■ About this task:
Please copy every line from the following entries in which the word "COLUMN" appears.

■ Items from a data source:
★ ★ ★ ★

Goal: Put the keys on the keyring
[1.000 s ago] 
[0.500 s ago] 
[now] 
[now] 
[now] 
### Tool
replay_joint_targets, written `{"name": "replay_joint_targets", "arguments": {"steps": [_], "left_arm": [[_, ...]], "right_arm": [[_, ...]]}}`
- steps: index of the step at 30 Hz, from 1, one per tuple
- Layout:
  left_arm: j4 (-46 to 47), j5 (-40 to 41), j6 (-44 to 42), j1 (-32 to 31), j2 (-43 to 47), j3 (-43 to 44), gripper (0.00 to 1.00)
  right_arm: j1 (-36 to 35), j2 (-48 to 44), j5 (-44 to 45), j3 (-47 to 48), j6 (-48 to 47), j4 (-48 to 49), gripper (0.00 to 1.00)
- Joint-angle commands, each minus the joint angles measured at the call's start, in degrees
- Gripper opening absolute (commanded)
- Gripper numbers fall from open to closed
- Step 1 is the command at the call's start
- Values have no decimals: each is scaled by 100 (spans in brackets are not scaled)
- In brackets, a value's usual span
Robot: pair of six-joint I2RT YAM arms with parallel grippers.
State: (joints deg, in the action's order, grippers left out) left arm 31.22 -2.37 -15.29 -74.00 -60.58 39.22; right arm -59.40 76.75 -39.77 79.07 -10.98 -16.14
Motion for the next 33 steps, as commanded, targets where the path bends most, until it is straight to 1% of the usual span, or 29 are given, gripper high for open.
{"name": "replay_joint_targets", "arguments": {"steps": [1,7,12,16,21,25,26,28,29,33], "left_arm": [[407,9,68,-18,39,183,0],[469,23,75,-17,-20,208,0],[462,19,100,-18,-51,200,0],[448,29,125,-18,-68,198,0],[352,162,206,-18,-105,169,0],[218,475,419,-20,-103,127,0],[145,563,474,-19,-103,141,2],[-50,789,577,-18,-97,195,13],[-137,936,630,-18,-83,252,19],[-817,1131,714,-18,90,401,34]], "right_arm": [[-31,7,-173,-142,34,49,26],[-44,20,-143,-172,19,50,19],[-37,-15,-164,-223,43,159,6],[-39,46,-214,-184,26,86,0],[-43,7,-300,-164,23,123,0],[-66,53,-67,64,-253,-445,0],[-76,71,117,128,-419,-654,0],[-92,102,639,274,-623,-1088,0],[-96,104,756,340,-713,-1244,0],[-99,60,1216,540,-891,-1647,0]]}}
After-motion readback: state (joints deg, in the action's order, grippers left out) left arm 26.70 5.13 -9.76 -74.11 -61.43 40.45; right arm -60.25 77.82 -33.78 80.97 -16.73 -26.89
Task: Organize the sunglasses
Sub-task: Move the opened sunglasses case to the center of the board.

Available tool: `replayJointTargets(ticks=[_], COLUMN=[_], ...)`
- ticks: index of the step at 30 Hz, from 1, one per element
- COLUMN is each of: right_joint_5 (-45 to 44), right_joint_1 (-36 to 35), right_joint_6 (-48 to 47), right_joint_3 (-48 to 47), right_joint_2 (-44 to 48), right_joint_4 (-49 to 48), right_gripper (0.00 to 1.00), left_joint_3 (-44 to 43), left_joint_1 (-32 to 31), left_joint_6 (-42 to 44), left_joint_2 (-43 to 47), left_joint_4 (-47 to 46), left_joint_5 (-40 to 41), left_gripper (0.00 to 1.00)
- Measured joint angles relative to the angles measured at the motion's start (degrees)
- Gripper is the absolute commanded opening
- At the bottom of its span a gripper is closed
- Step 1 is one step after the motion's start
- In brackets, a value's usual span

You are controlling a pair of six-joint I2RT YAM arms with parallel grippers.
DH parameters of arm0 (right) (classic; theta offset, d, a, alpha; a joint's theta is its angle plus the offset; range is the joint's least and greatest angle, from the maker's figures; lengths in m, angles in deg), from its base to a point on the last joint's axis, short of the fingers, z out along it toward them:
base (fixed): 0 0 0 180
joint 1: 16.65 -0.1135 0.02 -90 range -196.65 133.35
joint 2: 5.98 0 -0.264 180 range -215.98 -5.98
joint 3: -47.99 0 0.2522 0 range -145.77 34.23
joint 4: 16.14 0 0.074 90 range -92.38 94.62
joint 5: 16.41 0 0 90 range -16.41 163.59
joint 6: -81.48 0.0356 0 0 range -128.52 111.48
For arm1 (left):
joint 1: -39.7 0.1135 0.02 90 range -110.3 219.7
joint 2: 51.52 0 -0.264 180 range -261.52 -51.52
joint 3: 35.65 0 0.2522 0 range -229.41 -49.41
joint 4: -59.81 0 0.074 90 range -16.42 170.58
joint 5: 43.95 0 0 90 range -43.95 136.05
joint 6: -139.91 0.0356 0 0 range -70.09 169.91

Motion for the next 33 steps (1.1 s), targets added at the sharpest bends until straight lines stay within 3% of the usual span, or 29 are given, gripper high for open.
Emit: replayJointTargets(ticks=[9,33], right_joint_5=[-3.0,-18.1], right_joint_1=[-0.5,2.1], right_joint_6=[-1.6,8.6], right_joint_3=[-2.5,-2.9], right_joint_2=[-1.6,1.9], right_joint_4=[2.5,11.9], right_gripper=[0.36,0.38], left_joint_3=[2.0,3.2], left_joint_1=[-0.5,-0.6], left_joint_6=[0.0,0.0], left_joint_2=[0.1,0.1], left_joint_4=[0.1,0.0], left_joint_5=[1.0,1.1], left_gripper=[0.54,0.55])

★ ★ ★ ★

■ Answer section:
Available tool: `replayJointTargets(ticks=[_], COLUMN=[_], ...)`
- COLUMN is each of: right_joint_5 (-45 to 44), right_joint_1 (-36 to 35), right_joint_6 (-48 to 47), right_joint_3 (-48 to 47), right_joint_2 (-44 to 48), right_joint_4 (-49 to 48), right_gripper (0.00 to 1.00), left_joint_3 (-44 to 43), left_joint_1 (-32 to 31), left_joint_6 (-42 to 44), left_joint_2 (-43 to 47), left_joint_4 (-47 to 46), left_joint_5 (-40 to 41), left_gripper (0.00 to 1.00)

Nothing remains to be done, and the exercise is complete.